Harry’s company custom built homes all around the area. He made a few bucks and never hesitated to put some of them back into the sport he loved.

“I just like the game, and I like the players,” Young said.

His presence and guidance has helped a lot of boys transition into men and a lot of younger men into, well, older men. In fact, you could say that as Harry got older so did his teams. Harry has been involved with adult baseball for more than a decade, and his teams have won a couple Roy Hobbs World Series titles.

Some of those same players, including a few who started with Harry as kids, got together last January and asked him for one more year.
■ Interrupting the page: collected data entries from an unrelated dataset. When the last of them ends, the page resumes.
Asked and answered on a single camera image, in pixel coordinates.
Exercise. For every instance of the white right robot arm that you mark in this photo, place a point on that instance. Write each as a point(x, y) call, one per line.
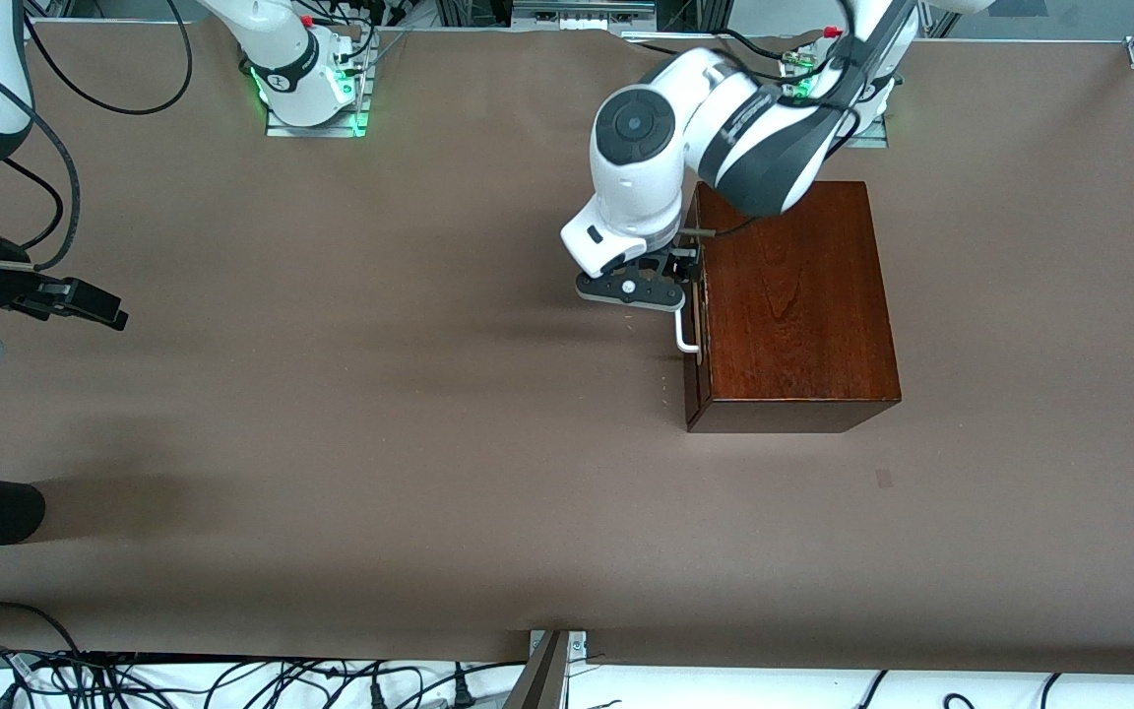
point(282, 59)

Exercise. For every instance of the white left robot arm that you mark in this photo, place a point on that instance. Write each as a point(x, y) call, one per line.
point(641, 177)

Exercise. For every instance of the dark brown wooden cabinet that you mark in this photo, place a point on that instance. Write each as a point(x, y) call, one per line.
point(803, 315)

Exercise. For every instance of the brown table cover sheet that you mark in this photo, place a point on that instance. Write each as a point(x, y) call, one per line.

He said OK, and Harry Young Builders was back in business in the Mid-American Masters Baseball League, for age 45 and older, at Skeldon Stadium in Maumee.
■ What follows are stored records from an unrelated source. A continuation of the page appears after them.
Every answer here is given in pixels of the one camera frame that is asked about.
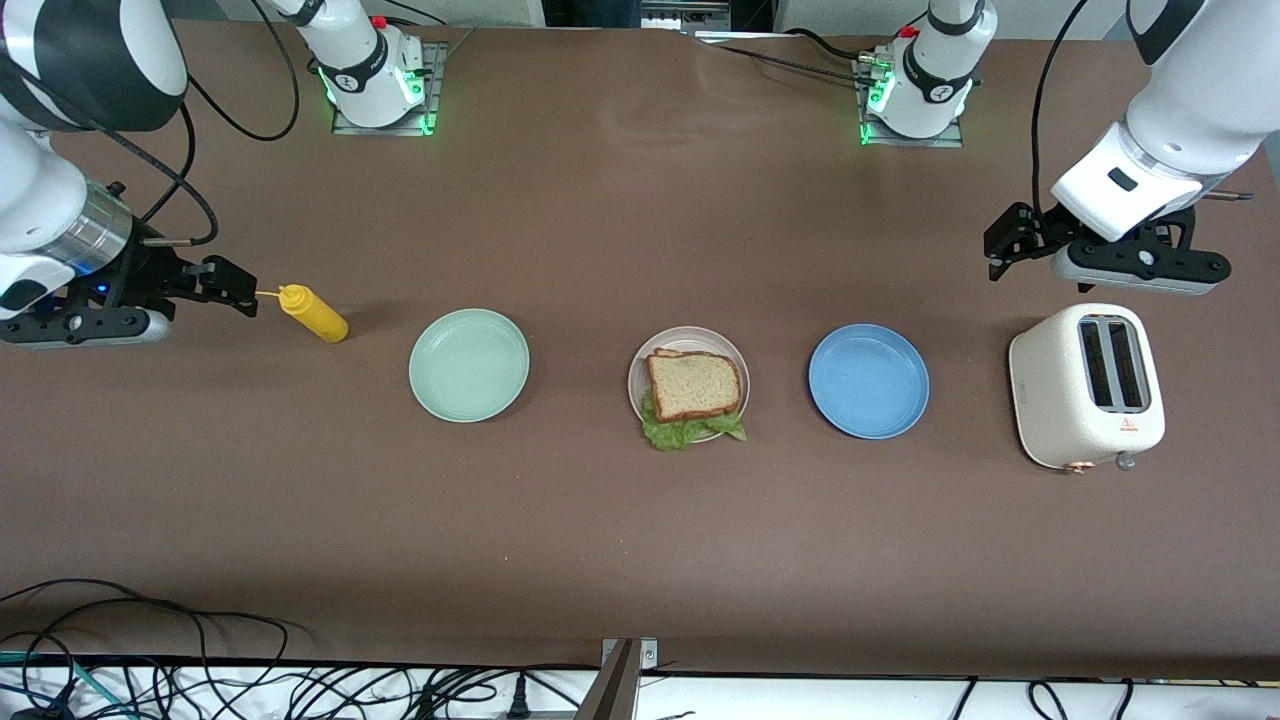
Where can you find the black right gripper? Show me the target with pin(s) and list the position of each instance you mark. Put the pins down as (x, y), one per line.
(143, 271)

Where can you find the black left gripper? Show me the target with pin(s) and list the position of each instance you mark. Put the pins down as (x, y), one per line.
(1046, 231)

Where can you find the yellow mustard squeeze bottle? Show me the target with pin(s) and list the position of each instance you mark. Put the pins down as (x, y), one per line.
(318, 315)

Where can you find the green lettuce leaf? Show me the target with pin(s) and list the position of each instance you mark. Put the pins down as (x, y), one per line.
(665, 432)

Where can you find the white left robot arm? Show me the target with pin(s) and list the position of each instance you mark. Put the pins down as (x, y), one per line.
(1190, 110)

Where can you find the blue plate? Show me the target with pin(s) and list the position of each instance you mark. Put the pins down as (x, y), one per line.
(868, 380)

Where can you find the mint green plate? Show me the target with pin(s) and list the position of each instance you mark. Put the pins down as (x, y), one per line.
(470, 365)

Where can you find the beige plate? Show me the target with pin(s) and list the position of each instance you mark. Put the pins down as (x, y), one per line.
(636, 375)

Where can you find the white toaster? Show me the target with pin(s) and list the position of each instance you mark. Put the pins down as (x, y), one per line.
(1050, 400)

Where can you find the white connector box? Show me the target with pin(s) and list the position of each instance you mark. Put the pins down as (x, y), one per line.
(685, 15)

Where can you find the black power plug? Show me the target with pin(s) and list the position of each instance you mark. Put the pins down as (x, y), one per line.
(519, 698)

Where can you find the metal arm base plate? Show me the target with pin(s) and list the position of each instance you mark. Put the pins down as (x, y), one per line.
(915, 143)
(436, 70)

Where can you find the metal table bracket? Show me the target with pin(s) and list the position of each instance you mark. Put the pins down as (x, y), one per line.
(615, 690)
“It was already decided to do it before I was diagnosed” in March, said the 82-year-old Young.

Harry’s involvement enticed some awfully good players onto the roster. Names like Bill Boddy, John Oehlers, and John Locascio, for example, should mean something to anybody who has followed local prep, federation, college, and even pro baseball through the years.

“I remember seeing ‘Harry Young Builders’ on uniforms when I was in senior knothole,” said utility player Mike Kornasiewicz. “Some of the guys who played for him then were on this team. So when the Masters League came up on the radar putting this together was special. And when the guys realized Harry wasn’t well, a good showing was important to everybody.”

And a good showing was what they got. Harry Young Builders went unbeaten — and basically unchallenged — through a 20-game MAMBL schedule. More recently, the team traveled to Fort Myers, Fla., for the Roy Hobbs World Series and kept the magic going until the championship game of the Masters AAA division. Harry’s team finished second out of 65 teams in the tournament.

“It was a tremendous bunch of men, a pleasure to be around,” Harry said. “They made me a winner one more time. I went the whole way, start to finish of the season. It was hard at times, but I made it.”

He may not, however, make it to his own party. The team scheduled its holiday gathering Saturday night, a little earlier than usual, at Maple Grove north of the state line with hopes that Harry would be able to attend.

“Probably not,” Harry said. “I would certainly enjoy it, but I’m not doing so well.”

The show will go on, Kornasiewicz said.

“We’ll have guys there who have played for Harry for a lot of years,” he said. “Everybody just wants to say thanks.”